Given the expense associated with healthcare in the United States, it is not surprising that many patients are becoming more active than ever when it comes to their health. Price shopping for plans has become commonplace, as has the use of technology to better monitor health. This is a great trend for carers trying to ensure that patients are taking an active role in their well-being, but many care centers have not yet adapted to these new trends.

The shift in the healthcare dynamic is centered around the concept of experience. If a patient receives good treatment, they are more likely to return to a carer. However, organizations have dragged their feet when it comes to actually learning what patients want. As a result, there is a significant discrepancy in what patients are looking for and what organizations actually provide.

The ideal would be to set standards for gathering patient feedback, so that organizations have a starting point for collecting this information. However, this would certainly warrant a great deal of discussion—so until then, providers should strive to provide a mix of options to best reach out. If you are part of a health organization looking to factor patient experience into your operation, consider reevaluating the way you gather patient data.

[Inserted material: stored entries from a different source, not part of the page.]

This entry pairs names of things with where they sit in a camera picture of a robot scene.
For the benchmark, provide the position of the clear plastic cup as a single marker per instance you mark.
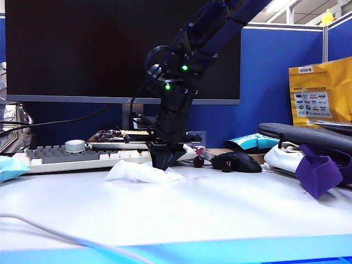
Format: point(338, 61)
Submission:
point(204, 144)

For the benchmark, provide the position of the black blue right robot arm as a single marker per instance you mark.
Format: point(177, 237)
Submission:
point(209, 35)

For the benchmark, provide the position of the white tray with snacks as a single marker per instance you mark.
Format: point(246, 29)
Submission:
point(110, 137)

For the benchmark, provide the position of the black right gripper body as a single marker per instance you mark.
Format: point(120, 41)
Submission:
point(173, 118)

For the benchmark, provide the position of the white wet wipe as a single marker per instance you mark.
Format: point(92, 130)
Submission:
point(132, 171)

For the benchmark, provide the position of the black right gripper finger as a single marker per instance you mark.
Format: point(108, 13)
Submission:
point(159, 158)
point(174, 157)

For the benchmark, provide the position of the black computer monitor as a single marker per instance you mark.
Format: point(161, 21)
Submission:
point(68, 49)

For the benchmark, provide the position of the silver flat laptop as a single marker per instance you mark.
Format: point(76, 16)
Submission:
point(335, 124)

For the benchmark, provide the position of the teal white snack packet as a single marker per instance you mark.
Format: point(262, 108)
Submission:
point(247, 141)

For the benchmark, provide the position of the grey laptop sleeve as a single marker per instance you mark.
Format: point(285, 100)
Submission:
point(302, 134)

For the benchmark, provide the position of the small red white wrapper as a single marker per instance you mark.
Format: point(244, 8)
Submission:
point(199, 150)

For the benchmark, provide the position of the purple cloth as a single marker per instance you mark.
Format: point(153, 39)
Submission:
point(316, 176)

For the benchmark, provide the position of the dark red cherry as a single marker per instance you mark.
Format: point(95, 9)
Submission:
point(198, 162)
point(227, 166)

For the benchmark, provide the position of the white grey keyboard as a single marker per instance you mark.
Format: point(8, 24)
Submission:
point(68, 162)

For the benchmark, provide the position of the blue office partition panel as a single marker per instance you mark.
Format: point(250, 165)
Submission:
point(339, 41)
point(264, 82)

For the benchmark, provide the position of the light blue wipe packet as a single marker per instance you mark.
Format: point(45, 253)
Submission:
point(11, 167)

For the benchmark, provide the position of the yellow rubber duck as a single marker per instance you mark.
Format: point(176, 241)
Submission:
point(327, 17)

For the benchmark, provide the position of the white cloth bag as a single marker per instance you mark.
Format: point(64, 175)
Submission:
point(283, 159)

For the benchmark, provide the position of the pale green tape roll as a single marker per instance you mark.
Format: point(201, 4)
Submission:
point(74, 145)

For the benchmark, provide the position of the yellow paper bag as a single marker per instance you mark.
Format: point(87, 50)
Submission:
point(335, 82)

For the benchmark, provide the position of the clear plastic container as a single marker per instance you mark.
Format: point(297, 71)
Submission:
point(23, 115)

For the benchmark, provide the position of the black computer mouse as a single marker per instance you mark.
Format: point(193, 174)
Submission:
point(242, 162)

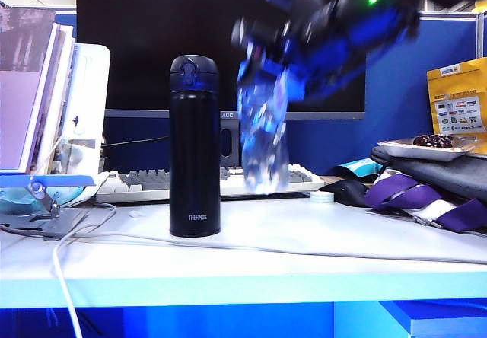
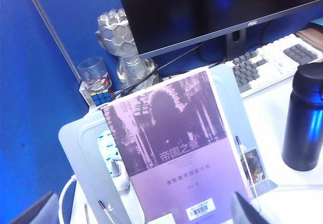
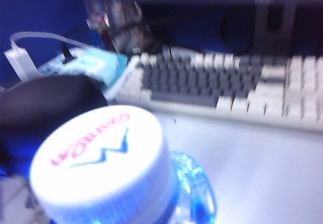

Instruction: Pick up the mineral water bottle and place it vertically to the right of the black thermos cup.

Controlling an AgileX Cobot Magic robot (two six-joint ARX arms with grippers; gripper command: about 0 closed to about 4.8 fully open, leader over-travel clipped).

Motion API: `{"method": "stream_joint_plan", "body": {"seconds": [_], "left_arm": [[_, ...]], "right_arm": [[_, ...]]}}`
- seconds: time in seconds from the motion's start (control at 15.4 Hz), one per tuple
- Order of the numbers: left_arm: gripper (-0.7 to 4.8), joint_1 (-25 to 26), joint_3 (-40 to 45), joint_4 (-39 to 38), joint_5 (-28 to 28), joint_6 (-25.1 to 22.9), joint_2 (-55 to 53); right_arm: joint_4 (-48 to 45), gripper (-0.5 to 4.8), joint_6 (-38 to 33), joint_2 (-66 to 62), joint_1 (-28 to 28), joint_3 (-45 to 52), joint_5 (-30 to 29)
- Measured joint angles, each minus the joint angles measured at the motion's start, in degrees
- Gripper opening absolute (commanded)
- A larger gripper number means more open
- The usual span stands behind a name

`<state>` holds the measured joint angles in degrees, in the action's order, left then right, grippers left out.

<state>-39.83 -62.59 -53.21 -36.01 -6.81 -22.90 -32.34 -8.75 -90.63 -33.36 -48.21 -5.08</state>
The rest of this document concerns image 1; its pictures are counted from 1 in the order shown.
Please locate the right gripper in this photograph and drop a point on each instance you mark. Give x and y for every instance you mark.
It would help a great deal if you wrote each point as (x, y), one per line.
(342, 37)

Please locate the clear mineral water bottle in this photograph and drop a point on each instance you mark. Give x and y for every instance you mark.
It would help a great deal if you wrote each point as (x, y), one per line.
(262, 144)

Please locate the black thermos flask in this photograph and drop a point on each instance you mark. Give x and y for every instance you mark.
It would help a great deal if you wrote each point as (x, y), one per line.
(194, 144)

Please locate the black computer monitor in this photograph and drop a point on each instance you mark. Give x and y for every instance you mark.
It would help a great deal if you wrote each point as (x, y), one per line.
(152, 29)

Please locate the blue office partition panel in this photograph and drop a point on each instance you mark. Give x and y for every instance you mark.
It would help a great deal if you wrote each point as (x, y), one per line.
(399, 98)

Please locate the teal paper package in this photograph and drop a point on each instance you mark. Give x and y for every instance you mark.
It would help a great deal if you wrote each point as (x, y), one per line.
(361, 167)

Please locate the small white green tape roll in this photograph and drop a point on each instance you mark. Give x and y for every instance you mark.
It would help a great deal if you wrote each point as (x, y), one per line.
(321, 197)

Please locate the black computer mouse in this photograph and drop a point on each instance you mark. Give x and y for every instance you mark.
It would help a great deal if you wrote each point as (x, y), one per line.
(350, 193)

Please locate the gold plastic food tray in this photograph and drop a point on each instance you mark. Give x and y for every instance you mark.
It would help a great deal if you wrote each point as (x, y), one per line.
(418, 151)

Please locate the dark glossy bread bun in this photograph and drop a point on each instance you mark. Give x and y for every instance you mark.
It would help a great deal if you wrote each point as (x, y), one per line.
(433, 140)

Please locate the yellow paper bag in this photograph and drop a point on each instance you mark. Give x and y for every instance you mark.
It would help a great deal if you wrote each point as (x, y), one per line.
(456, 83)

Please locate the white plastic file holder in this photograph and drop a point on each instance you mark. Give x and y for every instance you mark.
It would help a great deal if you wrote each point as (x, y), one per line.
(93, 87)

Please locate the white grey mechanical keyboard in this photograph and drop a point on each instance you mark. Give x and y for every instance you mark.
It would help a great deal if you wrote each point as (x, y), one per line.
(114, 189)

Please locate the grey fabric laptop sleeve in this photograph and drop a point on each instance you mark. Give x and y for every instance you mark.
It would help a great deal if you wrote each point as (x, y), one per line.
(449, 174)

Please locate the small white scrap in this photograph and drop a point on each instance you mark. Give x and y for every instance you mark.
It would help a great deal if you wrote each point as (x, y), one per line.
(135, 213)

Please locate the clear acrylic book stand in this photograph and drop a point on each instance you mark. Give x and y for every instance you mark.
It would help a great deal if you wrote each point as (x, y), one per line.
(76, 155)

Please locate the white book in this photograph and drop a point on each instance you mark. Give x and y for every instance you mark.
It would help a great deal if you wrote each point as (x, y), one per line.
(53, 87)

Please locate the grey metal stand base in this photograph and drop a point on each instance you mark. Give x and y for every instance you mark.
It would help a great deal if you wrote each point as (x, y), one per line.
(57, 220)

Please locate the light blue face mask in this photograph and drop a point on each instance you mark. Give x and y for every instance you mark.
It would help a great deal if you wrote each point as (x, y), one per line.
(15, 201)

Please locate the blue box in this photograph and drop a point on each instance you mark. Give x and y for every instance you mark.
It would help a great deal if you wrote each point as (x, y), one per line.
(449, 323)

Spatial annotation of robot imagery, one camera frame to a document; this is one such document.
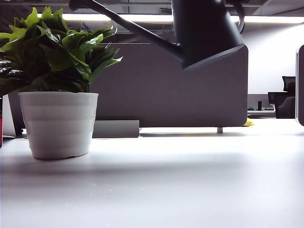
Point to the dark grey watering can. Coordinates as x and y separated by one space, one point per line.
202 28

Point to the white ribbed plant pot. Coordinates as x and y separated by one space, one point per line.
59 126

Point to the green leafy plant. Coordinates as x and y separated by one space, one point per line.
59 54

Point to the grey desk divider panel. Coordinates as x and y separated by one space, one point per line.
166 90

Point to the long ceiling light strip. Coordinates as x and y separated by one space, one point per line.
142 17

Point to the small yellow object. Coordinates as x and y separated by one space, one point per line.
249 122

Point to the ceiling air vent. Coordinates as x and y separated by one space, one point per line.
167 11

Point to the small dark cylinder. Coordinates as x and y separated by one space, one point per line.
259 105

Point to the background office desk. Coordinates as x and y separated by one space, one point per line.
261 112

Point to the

The first method is one of the best and most obvious—the humble patient satisfaction survey. There are already some standards set in place here, as any organization receiving CMS reimbursement must have their patients complete the Consumer Assessment of Healthcare Providers survey. What they proceed to do with this information is then up to them, and a savvy organization may provide other questionnaires in addition to this in order to gain more actionable information specific to their goals and concerns.

Multiple measures can also help control for patient mood; if an individual has recently left care and is in pain or otherwise recovering, they may be less inclined to provide helpful or favorable feedback than if polled further down the line. An important part of feedback is providing them with an open channel of communication that they can use to give an organization their thoughts when they feel comfortable doing so. Multiple reviews can allow organizations to cross-reference results and obtain a more accurate picture of how to better serve them.

Similarly, no organization should shy away from criticism, and patient complaints can be just as informative as their praise. Be careful in the way you frame questions; you don’t want to push them to either positive or negative comments. Conversations should be open-ended and accurately gauge the severity of complaints if able. Issues with the quality of care received should take priority, though it should be noted that a poor experience, even with good care, can permanently alter patient perceptions. Any criticism is worth taking into account, recurring issues even more so.

Care providers should also work to strive to integrate the opinions of other relevant organizations. Patient and family Advisory Councils (PACS) are a great moderating influence on carer decisions. The best PACs are homegrown, with a care provider actively recruiting a group of patients and caregivers that will work well together to process feedback. PACs can be tapped to assess the viability of projects meant to improve the patient experience, as well as to spread awareness of the organization. With their feedback, carers are more likely to prioritize patient experience and move toward better standards.

Patient advocacy is still a growing field, and one that many care providers have struggled with. In the future, expect to see more of an emphasis placed on patient feedback, and perhaps even standards for engaging with patients. However, it’s great to see more organizations embracing patient advocacy, and helping to ease the often-stressful recovery process for many.